RÉDUIRE L'IMPACT ENVIRONNEMENTAL DU PAPIER SÉCURISÉ

Securidoc n’utilise pas d’azurant optique ou de produits à base de chlore pour blanchir ses papiers et va même beaucoup plus loin pour sa gamme Vauban ce qui en fait peut-être le papier le plus éco responsable du marché.

La fabrication de papier à usage bureautique reste l’un des secteurs industriels générant le plus de rejets, notamment à cause des PRODUITS CHIMIQUES.

La production de papier bureautique repose sur une série de transformations chimiques destinées à rendre les fibres plus blanches, plus lisses et plus résistantes. Ces étapes, indispensables au papier classique de grande consommation, nécessitent l’usage de réactifs dont le traitement ou l’élimination génèrent une part importante des rejets industriels du secteur.

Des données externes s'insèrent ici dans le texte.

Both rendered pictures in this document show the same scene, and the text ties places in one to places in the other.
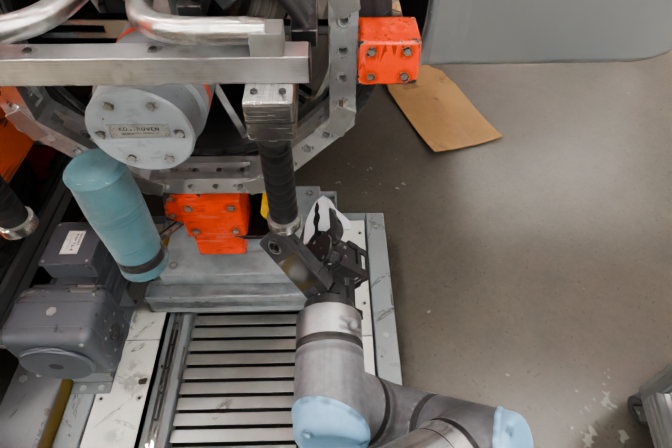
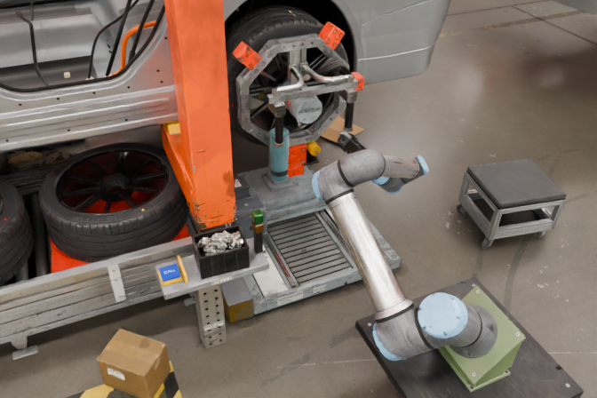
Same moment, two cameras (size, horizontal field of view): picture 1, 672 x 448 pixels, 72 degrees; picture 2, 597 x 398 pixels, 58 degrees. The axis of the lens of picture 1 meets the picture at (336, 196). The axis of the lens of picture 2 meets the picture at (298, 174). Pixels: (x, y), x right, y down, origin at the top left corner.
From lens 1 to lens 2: 2.02 m
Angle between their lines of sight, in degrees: 21
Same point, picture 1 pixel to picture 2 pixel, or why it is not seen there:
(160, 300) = not seen: hidden behind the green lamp
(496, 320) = (396, 200)
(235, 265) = (285, 193)
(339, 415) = not seen: hidden behind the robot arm
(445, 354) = (382, 216)
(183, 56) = (334, 85)
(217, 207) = (298, 150)
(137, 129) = (309, 109)
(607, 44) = (407, 71)
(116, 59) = (321, 88)
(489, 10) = (372, 67)
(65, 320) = (254, 204)
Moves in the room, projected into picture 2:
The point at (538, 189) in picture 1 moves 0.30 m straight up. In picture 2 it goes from (392, 148) to (397, 110)
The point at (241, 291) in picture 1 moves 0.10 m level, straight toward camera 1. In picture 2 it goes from (289, 207) to (301, 216)
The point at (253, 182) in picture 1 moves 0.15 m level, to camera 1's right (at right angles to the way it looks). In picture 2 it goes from (312, 136) to (339, 131)
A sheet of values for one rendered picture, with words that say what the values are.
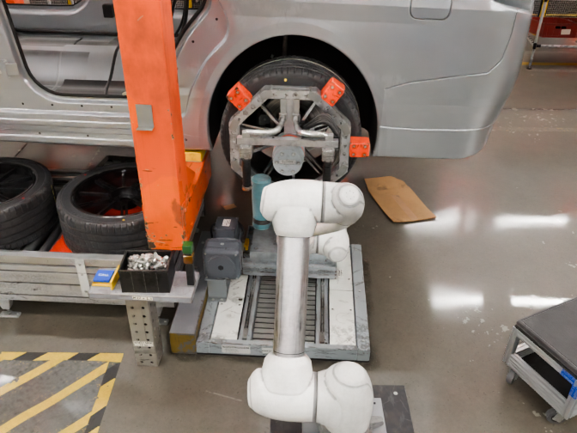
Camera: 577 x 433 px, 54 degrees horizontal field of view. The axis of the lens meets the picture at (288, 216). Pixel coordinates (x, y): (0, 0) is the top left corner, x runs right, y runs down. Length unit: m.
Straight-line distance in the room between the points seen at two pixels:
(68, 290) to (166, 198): 0.81
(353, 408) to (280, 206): 0.65
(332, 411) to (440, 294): 1.48
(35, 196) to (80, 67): 0.94
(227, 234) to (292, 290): 1.09
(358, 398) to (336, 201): 0.60
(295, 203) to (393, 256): 1.72
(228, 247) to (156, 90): 0.88
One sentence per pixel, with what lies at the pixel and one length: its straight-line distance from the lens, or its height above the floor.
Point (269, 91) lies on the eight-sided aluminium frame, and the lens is 2.50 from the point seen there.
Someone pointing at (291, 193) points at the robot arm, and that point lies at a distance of 1.74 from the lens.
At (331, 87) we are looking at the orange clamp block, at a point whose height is 1.14.
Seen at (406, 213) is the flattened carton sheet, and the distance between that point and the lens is 3.78.
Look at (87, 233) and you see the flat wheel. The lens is 2.87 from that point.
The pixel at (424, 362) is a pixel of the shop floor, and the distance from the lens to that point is 2.80.
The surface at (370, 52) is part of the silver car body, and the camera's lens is 2.61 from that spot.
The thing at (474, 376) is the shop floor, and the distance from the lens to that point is 2.80.
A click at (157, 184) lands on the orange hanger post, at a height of 0.85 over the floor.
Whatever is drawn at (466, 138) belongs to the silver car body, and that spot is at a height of 0.85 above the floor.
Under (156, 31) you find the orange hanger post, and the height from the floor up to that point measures 1.45.
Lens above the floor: 1.99
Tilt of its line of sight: 33 degrees down
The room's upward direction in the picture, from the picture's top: 1 degrees clockwise
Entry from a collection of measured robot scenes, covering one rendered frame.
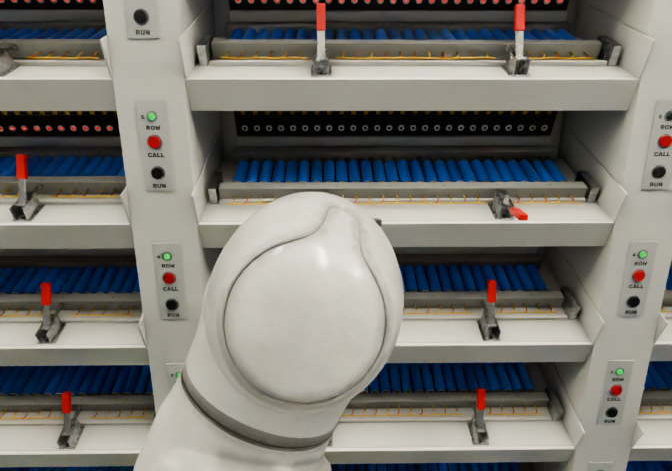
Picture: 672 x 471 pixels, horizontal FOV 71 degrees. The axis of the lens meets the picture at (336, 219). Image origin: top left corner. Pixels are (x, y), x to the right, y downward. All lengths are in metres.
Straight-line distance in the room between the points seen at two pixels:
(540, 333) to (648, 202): 0.25
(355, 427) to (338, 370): 0.70
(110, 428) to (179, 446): 0.69
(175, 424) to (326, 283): 0.14
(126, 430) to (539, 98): 0.85
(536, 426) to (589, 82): 0.58
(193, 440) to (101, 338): 0.58
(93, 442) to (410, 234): 0.64
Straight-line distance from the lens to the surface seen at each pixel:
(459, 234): 0.71
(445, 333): 0.79
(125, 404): 0.97
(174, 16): 0.68
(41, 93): 0.76
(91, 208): 0.79
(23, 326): 0.93
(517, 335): 0.83
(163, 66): 0.68
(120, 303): 0.87
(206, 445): 0.28
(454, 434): 0.92
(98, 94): 0.72
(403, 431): 0.90
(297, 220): 0.21
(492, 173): 0.80
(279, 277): 0.20
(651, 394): 1.07
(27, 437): 1.03
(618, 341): 0.88
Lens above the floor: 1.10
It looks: 16 degrees down
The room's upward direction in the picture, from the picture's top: straight up
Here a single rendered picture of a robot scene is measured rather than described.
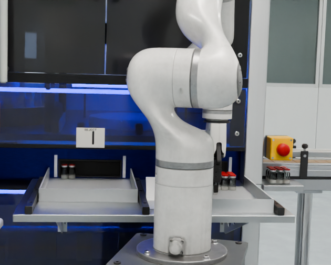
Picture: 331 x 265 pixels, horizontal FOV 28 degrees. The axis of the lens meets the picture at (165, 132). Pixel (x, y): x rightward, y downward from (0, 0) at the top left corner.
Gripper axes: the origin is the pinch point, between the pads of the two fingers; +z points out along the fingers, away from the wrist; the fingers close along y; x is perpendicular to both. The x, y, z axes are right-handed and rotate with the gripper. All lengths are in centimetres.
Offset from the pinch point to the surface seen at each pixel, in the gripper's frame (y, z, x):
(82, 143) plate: -14.6, -6.4, -38.0
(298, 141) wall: -477, 45, 170
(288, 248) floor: -246, 93, 96
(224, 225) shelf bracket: -14.2, 18.6, 6.2
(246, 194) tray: -0.2, 5.7, 9.5
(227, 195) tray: 1.6, 5.7, 3.5
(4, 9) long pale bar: -7, -45, -60
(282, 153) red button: -11.8, -4.8, 22.7
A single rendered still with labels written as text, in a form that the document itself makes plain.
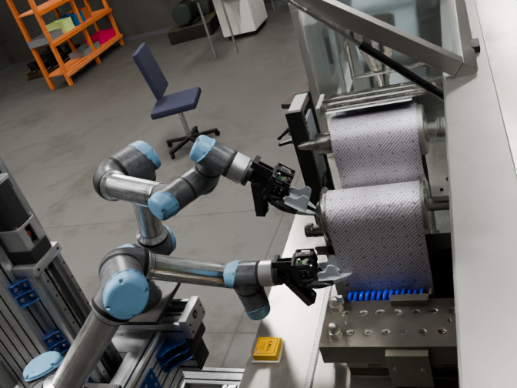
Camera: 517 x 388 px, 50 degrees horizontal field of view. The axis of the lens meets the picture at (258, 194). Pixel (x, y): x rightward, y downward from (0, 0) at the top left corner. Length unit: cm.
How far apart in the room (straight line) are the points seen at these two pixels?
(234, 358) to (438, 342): 174
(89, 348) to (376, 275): 78
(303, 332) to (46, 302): 82
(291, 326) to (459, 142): 100
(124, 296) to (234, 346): 165
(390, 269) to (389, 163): 30
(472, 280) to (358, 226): 83
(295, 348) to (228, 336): 150
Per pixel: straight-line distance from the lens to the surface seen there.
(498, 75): 161
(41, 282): 187
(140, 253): 160
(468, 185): 75
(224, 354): 303
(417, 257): 146
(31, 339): 199
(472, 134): 86
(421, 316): 146
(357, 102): 157
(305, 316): 172
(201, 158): 142
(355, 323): 147
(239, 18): 873
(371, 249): 145
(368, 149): 156
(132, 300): 147
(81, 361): 159
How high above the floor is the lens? 206
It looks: 29 degrees down
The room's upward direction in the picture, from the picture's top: 19 degrees counter-clockwise
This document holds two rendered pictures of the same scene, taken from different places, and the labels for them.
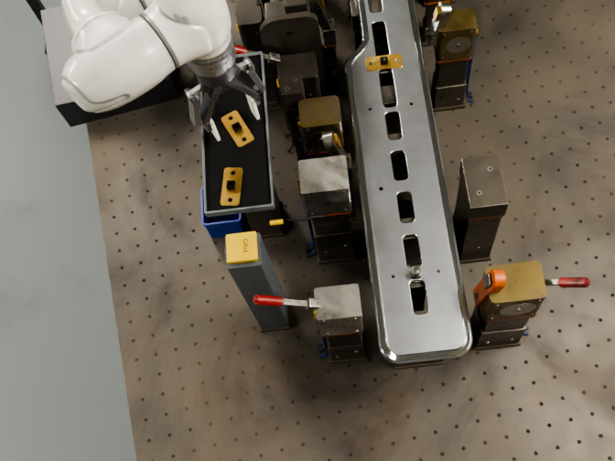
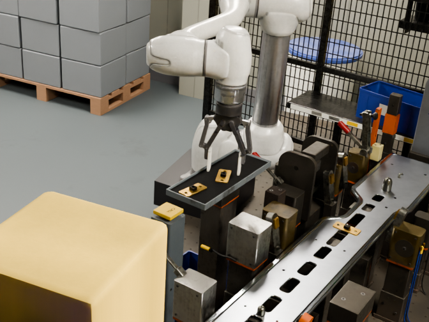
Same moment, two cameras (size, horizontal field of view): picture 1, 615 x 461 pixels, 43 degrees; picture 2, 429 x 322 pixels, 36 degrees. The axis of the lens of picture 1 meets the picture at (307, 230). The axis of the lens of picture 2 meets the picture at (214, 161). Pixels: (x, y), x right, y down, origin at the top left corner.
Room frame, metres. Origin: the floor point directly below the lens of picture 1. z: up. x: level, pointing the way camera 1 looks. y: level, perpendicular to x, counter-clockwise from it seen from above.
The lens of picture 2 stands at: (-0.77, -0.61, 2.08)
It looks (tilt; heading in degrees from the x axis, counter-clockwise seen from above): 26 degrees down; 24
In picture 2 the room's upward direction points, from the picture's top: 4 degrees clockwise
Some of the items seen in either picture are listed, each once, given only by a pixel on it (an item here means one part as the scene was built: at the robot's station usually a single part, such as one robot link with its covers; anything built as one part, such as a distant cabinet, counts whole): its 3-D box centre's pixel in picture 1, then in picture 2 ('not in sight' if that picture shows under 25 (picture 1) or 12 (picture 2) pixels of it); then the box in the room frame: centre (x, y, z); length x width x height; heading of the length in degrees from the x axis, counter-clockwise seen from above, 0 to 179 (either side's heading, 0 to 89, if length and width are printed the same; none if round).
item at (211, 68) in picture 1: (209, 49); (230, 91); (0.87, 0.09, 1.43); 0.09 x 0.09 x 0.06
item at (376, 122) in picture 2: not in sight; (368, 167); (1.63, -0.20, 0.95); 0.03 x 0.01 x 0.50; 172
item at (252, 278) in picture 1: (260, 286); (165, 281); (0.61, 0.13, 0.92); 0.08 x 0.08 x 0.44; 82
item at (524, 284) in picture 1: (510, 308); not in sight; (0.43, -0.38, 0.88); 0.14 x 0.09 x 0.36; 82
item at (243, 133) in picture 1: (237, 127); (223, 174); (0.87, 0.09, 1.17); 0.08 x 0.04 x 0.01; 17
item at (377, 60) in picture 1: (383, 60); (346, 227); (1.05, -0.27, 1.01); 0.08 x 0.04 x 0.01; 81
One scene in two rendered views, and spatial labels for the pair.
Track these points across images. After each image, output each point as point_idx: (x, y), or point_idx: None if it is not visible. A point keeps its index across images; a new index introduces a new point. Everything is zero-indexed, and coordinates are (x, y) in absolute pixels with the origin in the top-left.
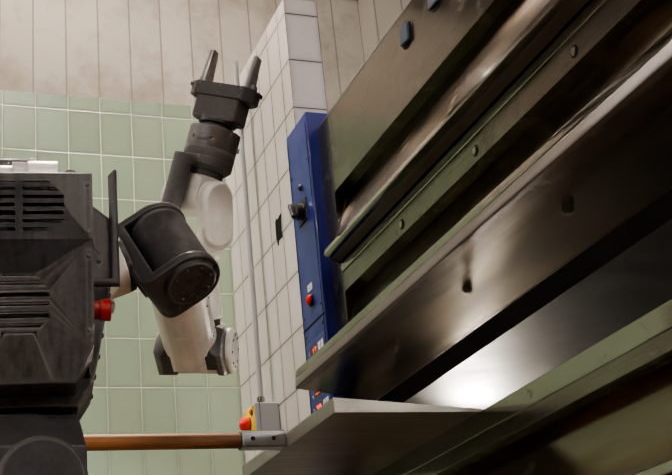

Voici les principales raisons :

Une industrie fortement dépendante des réactions chimiques

Avant de devenir une feuille de papier lisse et régulière, la fibre subit une série d’opérations chimiques lourdes : dissolution, purification, stabilisation.
Ces opérations sont indispensables… mais elles génèrent un volume d’effluents considérable.

Plus de 50 kg de produits chimiques sont nécessaires pour produire 1 tonne de papier classique (dont soude, agents de cuisson, solvants, colles, charges minérales).

Ces réactifs laissent des résidus complexes, difficiles à filtrer et à neutraliser, même avec des systèmes modernes de traitement des eaux.

 

Les additifs de performance multiplient les résidus

Pour répondre aux exigences d’impression moderne (rapidité, précision, résistance mécanique), le papier classique intègre de nombreux additifs :

  • Agents liants
  • Agents de collage
  • Charges minérales 
  • Agents de lissage et de rétention

Ces substances améliorent les performances… mais augmentent fortement la quantité de résidus chimiques dans les eaux industrielles.

 Les additifs représentent jusqu’à 20–25 % du poids final du papier. 

Les traitements de blanchiment restent l’un des plus grands contributeurs de pollution

Obtenir un papier très blanc et stable exige des agents de clarification.
Même si les procédés modernes ont réduit l’usage du chlore élémentaire, les traitements génèrent toujours :

  • Composés organochlorés,
  • Acides résiduels,
  • Solvants,
  • Sous-produits d’oxydation.

Le blanchiment représente jusqu’à 40 % de la pollution totale d’une usine papetière. Ces résidus doivent être traités dans des stations dédiées, dont l’efficacité reste partielle.

Une consommation d’eau qui amplifie les rejets chimiques

L’industrie papetière fait partie des secteurs les plus consommateurs d’eau.
Plus l’eau circule, plus elle se charge en résidus chimiques.

Entre 10 000 et 20 000 litres d’eau sont nécessaires pour produire 1 tonne de papier.
Chaque litre doit ensuite être filtré, décanté, épuré… générant des boues et sous-produits supplémentaires.

Même avec le recyclage interne, une masse d’effluents reste inévitable.

L’énergie utilisée provoque des réactions chimiques secondaires

La production du papier repose sur la chaleur et la pression : cuisson, raffinage, évaporation, séchage…
Ces conditions extrêmes déclenchent des transformations chimiques imprévues :

  • Oxydation des fibres,
  • Dégradation thermique de certains additifs,
  • Création de composés volatils organiques (COV).

Les COV émis lors de la fabrication peuvent atteindre 5 à 15 kg par tonne de papier produite.

Ces émissions atmosphériques s’ajoutent aux rejets hydriques.

Les stations d’épuration réduisent, mais n’éliminent pas tout

Les usines modernes investissent massivement dans des systèmes d’épuration.
Cependant :

Même après traitement, 5 à 10 % des composés chimiques initiaux subsistent.

Certaines molécules persistent, d’autres se recomposent sous forme de sous-produits difficiles à éliminer.

L’industrie progresse, mais la nature chimique même du procédé rend impossible un impact zéro.